In a document called the Stockholm Declaration, Arafat accepted that the Palestine Liberation Organisation (PLO) was prepared to negotiate with Israel within the framework of a comprehensive peace settlement on the basis of UN Security Council resolutions 242 and 338; he agreed that the to-be created Palestinian state would live in peace with Israel and other neighbours and internationally recognised borders; and that the PLO opposed "individual and state terrorism in all its forms" and would not resort to it.

Since then, Arafat remained committed to these pledges and the then Israeli prime minister Yitzhak Rabin, drew from that commitment in September 1993 to press him into signing the Oslo agreements under US auspices. The Oslo agreement called for five years of interim autonomy for the Palestinians in the West Bank and Gaza during which the two sides would negotiate the "final status" of the territories, including the future of Jerusalem and the Palestinian refugees and the borders of the proposed Palestinian state.

However, changes in the Israeli political scene following the assassination of Rabin in November 1995 shattered the process launched with the Olso agreements signed under US auspices.

Israel went back on every point that it had agreed with Arafat and led to the present state of renewed armed struggle against the Jewish state's occupation of Palestinian lands.
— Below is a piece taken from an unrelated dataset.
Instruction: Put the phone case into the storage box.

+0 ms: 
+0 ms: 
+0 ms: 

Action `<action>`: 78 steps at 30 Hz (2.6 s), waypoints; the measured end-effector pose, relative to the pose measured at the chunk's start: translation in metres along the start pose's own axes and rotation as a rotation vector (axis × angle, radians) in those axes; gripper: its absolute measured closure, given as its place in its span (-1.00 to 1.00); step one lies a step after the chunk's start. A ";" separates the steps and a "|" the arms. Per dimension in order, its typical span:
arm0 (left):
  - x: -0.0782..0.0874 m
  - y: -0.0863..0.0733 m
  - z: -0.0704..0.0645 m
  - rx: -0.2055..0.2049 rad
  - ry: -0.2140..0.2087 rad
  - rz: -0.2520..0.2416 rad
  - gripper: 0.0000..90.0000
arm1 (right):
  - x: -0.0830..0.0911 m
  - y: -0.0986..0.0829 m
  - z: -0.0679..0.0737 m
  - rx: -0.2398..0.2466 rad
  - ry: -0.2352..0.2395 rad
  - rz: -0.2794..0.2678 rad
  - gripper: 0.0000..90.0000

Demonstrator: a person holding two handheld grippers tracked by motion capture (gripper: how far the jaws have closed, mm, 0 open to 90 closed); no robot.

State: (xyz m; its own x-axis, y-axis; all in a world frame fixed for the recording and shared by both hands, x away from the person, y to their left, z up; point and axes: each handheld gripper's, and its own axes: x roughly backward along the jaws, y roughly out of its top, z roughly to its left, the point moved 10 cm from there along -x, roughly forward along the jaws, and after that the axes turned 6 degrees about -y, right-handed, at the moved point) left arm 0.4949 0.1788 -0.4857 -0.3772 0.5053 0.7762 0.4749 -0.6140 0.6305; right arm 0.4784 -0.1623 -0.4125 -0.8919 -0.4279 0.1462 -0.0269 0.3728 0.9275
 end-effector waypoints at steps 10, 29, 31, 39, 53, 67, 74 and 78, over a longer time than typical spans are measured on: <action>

Israel is conveniently ignoring that Arafat had crossed what many Palestinians considered as the red line in their struggle for liberation. Israel is overlooking that it was because he adopted a "moderate" political line that Arafat lost some ground with his own people.

His acceptance of the points mentioned in the Stockholm Declaration and reaffirmed in the Oslo agreements was seen by hard-liners not only as reneging on all previous commitments to secure the liberation of Palestine from Israeli occupation but also as offering legitimacy to Israeli injustice against the Palestinians.

As a result, many say, Arafat was deemed to have lost on both sides. He already made "unacceptable concessions" without gaining anything in return from Israel and this has alienated a segment of the Palestinian people; and Israel is no longer willing to deal with him as leader of the Palestinian people.

Sharon subjected Arafat to the height of humiliation by confining him like a prisoner to his headquarters in Ramallah for nearly three years and portrayed him like a caged lion which had lost its teeth anyway.

However, Arafat might prove Israel wrong. The Palestinian masses still consider him as their father figure and symbol of their hopes and aspirations. Indeed, there are many who hope that Abu Ammar -- Arafat's nom de guerre he adopted from a companion of the Prophet Mohammed [PUBH], Ammar Bin Yasser -- or Al Khityar (Old Man), as he is fondly known among his people, might unite the Palestinians in his death.

That is the message that came out of Gaza on Friday in the call for a collective leadership for the Palestinian struggle.

Ironically, Sharon, who treated Arafat as inconsequential while confined in Ramallah, fears Arafat in death. He opposes an Arafat burial in Jerusalem because he is apprehensive that Abu Ammar's grave could be a rallying point for the entire Palestinian nation to hit back at Israel with a vengeance.